Первым я увидел Павла Мироновича. Он сидел в углу, прислонившись спиной к печке, и, хотя в доме было не так уж холодно, Павел Миронович снарядился, будто собрался в Антарктиду. На нем был полушубок казенный, черной дубки, валенки, уши шапки опущены и завязаны на подбородке.

Я поздоровался.

На печи заохала, запричитала бабка Степанида, мать Павла Мироновича:

— Ох, Андрей Васильч… Бяда-то у нас какая…

Зять кивнул мне головой, приветствуя, но с места не двинулся. Весь вид его будто говорил: «Посмотрите, люди добрые, как мне холодно! Мне холодна, а я терплю…» Он был немного артист, этот Павел Миронович, да к тому же, что называется, навеселе. Я понял это, как только взглянул на него.

— Что тут у вас стряслось? — поинтересовался я.

— Вот, полюбуйтесь, Андрей Васильч, на своего ученика!

Павел Миронович встал, отдернул ситцевую занавеску, разделяющую дом на две половины.

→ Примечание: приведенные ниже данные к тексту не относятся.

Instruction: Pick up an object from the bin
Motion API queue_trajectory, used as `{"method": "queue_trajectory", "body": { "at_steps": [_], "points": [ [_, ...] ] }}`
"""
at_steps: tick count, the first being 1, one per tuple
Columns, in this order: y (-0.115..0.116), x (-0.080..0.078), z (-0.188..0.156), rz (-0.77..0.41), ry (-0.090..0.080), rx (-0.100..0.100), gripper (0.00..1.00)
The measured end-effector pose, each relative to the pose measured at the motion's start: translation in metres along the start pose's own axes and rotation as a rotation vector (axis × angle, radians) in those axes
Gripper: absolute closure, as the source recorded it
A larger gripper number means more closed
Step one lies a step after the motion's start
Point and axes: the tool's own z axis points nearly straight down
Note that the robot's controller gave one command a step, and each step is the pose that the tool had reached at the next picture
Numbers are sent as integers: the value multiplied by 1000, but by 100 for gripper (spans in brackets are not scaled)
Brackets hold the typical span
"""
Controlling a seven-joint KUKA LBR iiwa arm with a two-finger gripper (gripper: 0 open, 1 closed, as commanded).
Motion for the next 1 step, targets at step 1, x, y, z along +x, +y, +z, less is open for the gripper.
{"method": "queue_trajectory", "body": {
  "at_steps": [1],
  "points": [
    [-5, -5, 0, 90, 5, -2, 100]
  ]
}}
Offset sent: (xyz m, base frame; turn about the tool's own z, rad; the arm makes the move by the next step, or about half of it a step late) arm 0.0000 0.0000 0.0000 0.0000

У окна, выходящего в проулок, стоял Виктор. Я не сразу узнал его. Он был в ватнике, но без шапки и без рукавиц. Он держал в руках лом и долбил им стену ниже подоконника. Сам подоконник и рама были выставлены и стояли в углу возле комода, уставленного безделушками.

Виктор ловко орудовал ломом. Бил с силой, с ёканьем — стена поддавалась с трудом. Куски шлакобетона отлетали в сторону, в проулок. «Ничего, добротно, на совесть лили!» — подумал я.